▶ Directions
Copy all lines below that use the word "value".

▶ Provided material
=== Begin Enclosure ===

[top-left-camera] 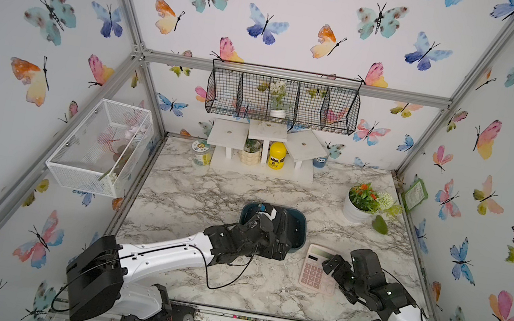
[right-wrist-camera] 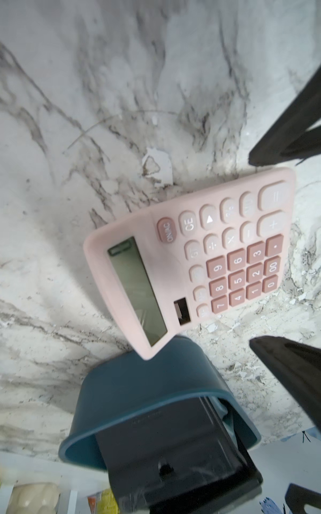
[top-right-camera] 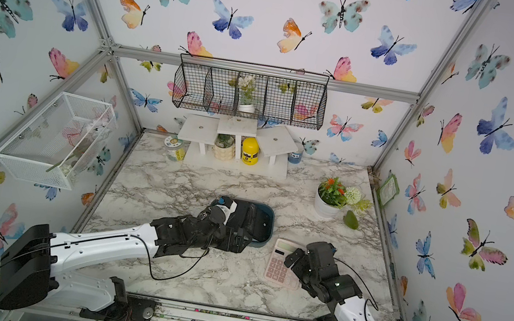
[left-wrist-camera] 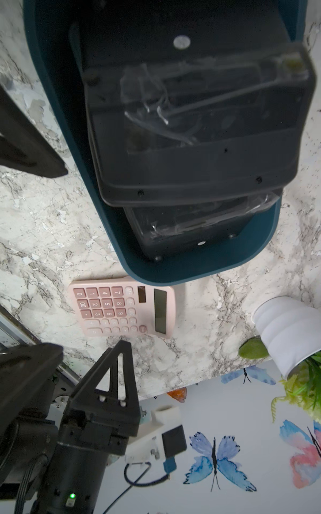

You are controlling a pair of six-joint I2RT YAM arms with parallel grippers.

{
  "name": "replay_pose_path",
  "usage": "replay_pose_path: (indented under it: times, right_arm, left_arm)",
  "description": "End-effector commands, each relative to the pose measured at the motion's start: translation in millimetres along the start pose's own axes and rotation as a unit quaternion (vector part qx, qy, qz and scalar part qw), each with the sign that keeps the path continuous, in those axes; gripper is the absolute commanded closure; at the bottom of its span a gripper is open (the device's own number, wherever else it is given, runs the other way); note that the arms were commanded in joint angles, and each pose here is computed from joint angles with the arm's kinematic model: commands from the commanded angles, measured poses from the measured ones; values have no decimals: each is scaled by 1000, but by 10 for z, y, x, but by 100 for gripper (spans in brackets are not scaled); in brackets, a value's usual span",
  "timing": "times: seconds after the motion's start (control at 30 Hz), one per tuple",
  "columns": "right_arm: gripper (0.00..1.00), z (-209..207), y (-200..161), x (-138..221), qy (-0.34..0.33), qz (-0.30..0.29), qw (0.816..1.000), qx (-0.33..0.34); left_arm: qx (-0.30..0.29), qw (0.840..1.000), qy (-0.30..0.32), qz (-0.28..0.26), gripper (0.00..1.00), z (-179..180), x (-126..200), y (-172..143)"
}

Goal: Put the calculator in the storage box
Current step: Adjust the calculator at the center of the board, then move the storage box to the center of the board.

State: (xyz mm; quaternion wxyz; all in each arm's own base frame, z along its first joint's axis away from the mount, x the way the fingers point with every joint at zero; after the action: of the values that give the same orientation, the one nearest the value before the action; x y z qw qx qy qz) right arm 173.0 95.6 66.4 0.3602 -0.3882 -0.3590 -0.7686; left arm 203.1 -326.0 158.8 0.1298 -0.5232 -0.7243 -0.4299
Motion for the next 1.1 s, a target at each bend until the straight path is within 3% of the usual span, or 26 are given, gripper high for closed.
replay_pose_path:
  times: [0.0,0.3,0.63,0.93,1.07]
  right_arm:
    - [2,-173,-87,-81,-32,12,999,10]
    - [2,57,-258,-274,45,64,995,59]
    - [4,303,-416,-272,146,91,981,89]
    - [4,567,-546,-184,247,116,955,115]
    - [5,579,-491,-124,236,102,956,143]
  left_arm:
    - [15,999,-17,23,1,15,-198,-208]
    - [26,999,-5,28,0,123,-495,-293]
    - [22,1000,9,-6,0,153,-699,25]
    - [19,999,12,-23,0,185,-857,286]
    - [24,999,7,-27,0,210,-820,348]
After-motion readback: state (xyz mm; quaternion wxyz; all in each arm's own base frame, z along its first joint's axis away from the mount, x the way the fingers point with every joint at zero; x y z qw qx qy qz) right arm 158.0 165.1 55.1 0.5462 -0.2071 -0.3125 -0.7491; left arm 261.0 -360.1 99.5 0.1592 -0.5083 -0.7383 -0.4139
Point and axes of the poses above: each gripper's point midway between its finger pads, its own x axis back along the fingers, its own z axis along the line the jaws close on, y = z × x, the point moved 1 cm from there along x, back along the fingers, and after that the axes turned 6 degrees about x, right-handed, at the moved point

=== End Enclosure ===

▶ Result
  "description": "End-effector commands, each relative to the pose measured at the motion's start: translation in millimetres along the start pose's own axes and rotation as a unit quaternion (vector part qx, qy, qz and scalar part qw), each with the sign that keeps the path continuous, in those axes; gripper is the absolute commanded closure; at the bottom of its span a gripper is open (the device's own number, wherever else it is given, runs the other way); note that the arms were commanded in joint angles, and each pose here is computed from joint angles with the arm's kinematic model: commands from the commanded angles, measured poses from the measured ones; values have no decimals: each is scaled by 1000, but by 10 for z, y, x, but by 100 for gripper (spans in brackets are not scaled); in brackets, a value's usual span",
State: (xyz mm; quaternion wxyz; all in each arm's own base frame, z along its first joint's axis away from the mount, x the way the fingers point with every joint at zero; after the action: of the values that give the same orientation, the one nearest the value before the action; x y z qw qx qy qz) right arm 173.0 95.6 66.4 0.3602 -0.3882 -0.3590 -0.7686; left arm 203.1 -326.0 158.8 0.1298 -0.5232 -0.7243 -0.4299

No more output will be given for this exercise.